Education First Tours (EF Tours) is one of the ways for students interested in traveling to see the world. Sveinson has used EF Tours to take a yearly trip with some of his students, ranging in groups from about twenty to forty students in Grade 12, around Easter break.
For a lot of students, trips Sveinson takes them on through EF Tours mark a transition period in their life. The trips take place at the end of their high school career before taking the next steps into the working world or furthering their education. These trips are also done with only teachers along for supervision—for many of the students this is the first time that they are not only leaving Canada, but doing something so momentous without their parents with them. These travels provide opportunities not only to see the world, learn about other people and cultures, but give some students their first step to becoming an adult. Of course, when dealing with travel not everything can run as planned or go quite as expected. But these experiences too, help students to learn how to overcome adversity on their own.
The impression that travel can leave on a student can be long lasting. Sveinson noted that he has run into many students over the years after their graduation and said that they often remark at how their travel impacted their life. Many of his students made sure to incorporate travel into their lives in some way, whether it was traveling more, finding job opportunities that allowed for travel or deciding to study abroad.
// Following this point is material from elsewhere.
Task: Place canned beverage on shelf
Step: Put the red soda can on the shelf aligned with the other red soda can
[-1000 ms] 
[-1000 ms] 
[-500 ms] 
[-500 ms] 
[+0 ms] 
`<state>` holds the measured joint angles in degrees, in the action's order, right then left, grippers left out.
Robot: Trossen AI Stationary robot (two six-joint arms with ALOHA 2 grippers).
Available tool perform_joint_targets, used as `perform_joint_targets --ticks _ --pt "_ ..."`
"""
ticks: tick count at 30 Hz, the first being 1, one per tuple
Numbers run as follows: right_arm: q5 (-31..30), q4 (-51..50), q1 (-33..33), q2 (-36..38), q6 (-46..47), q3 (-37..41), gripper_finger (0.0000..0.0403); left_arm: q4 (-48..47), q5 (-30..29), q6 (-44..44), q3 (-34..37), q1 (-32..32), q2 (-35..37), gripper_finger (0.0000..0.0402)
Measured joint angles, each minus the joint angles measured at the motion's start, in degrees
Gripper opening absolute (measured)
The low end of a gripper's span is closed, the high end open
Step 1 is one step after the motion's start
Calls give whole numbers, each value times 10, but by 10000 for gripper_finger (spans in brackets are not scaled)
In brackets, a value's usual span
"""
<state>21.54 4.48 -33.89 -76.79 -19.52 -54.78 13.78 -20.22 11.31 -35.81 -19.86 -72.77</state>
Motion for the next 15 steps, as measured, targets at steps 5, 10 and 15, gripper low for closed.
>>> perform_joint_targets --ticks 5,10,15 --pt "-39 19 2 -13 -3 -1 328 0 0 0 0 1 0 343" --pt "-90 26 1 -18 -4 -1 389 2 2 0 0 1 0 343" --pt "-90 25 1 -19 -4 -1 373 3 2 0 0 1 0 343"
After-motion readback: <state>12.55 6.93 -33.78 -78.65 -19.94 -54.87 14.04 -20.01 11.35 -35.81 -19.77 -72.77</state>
Neufeldt sees the same thing with exchange students. Many form life-long friendships with their host families and the friends they made on exchanges, and others look to move abroad for education or work. One of Neufeldt’s own exchange students, a young woman from France, spent time in Canada a decade ago. Now she is studying fashion design in Vancouver and hopes to make Canada her permanent home.
While participating in exchange programs and travel programs can have many benefits for a student’s own personal development, there are also benefits that impact society at large. When students visit one another’s countries during their visits, they’re exposed to new ideas and ways of thinking. Students develop respect across cultures when they interact with peers from around the world during their stay abroad.
Travel helps young people develop more open-mindedness and tolerance towards other people’s points of view—something that’s especially important in today’s globalized world where communication between cultures is key to finding common ground and resolving conflicts peacefully.